「株式会社東京証券取引所の決算短信・四半期決算短信の記載事項の見直しについて」(日本公認会計士協会)
2017-03-01
日本公認会計士協会は、会員宛てに、「株式会社東京証券取引所の決算短信・四半期決算短信の記載事項の見直しについて(決算短信・四半期決算短信に監査及び四半期レビューが不要であることの明確化)」を公表しました(2017年2月22日付)。
東証の決算短信見直しの内容を会員向けに紹介したうえで、以下のような要請を行っています。
「会員各位におかれましては、決算短信等については、監査等の対象外であることから会社の責任において速報値として早期に開示を行うよう促し、監査人として、会社法監査及び金融商品取引法監査について、より高品質な監査を実施するために十分な監査期間を確保した上で実施いただくようお願いします。 」
ところで、今回の文書によると協会は東証の「パブリックコメント募集に対して、作成要領等の改正により監査が不要であることを明確にすること等を意見として提出」したそうです。
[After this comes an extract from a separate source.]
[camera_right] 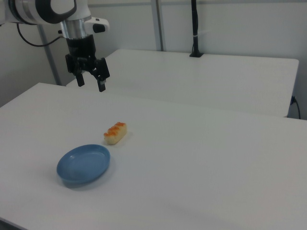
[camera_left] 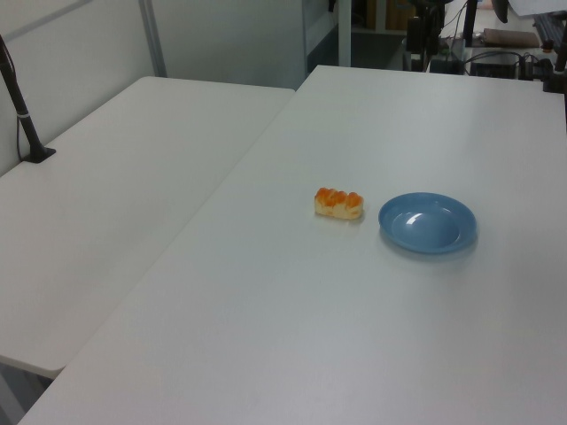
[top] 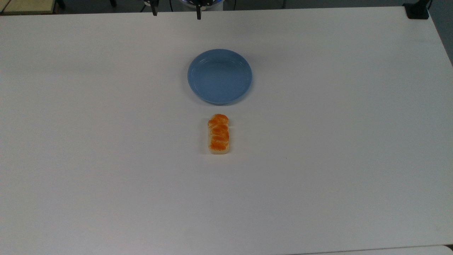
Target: Put the bread on a plate
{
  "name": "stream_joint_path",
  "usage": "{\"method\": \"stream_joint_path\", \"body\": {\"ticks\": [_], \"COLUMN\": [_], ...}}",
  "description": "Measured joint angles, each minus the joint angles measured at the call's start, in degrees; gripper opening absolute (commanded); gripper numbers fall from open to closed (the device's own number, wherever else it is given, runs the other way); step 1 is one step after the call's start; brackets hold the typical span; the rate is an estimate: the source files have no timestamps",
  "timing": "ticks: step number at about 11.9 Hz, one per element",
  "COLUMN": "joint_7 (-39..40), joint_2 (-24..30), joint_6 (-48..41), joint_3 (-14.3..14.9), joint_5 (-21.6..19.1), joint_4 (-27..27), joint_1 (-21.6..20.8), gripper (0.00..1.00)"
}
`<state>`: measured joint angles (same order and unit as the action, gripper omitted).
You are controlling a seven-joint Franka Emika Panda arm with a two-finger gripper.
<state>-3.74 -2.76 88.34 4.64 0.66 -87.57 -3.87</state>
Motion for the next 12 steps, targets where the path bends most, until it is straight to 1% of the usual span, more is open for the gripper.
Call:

実際に協会のコメントをみてみると「決算短信には、明確に「監査は不要である旨」の記載を行うように変更すべきと考える」とあります。
会計士に対して、決算短信は規則上監査不要だから、会社法監査・金商法監査は決算短信の期限にこだわらず十分な時間を取って監査するように呼びかけるというのはわかりますが、投資家が利用する決算短信そのものに「監査不要」ということを明示するよう求めるというのは、どういうことなのでしょうか。
決算短信も財務情報であり、監査不要ではなく、本来は監査が必要なはずです。それがたまたまルール上監査対象外となっているだけなのですから、むしろ、監査済みの財務情報より信頼性が劣るということを、決算短信に明記して、利用者に注意喚起することを求めるべきでしょう。
会計監査の必要性を社会に訴えるべき会計士協会が、「監査不要」を強調するのは、誤解を招きます。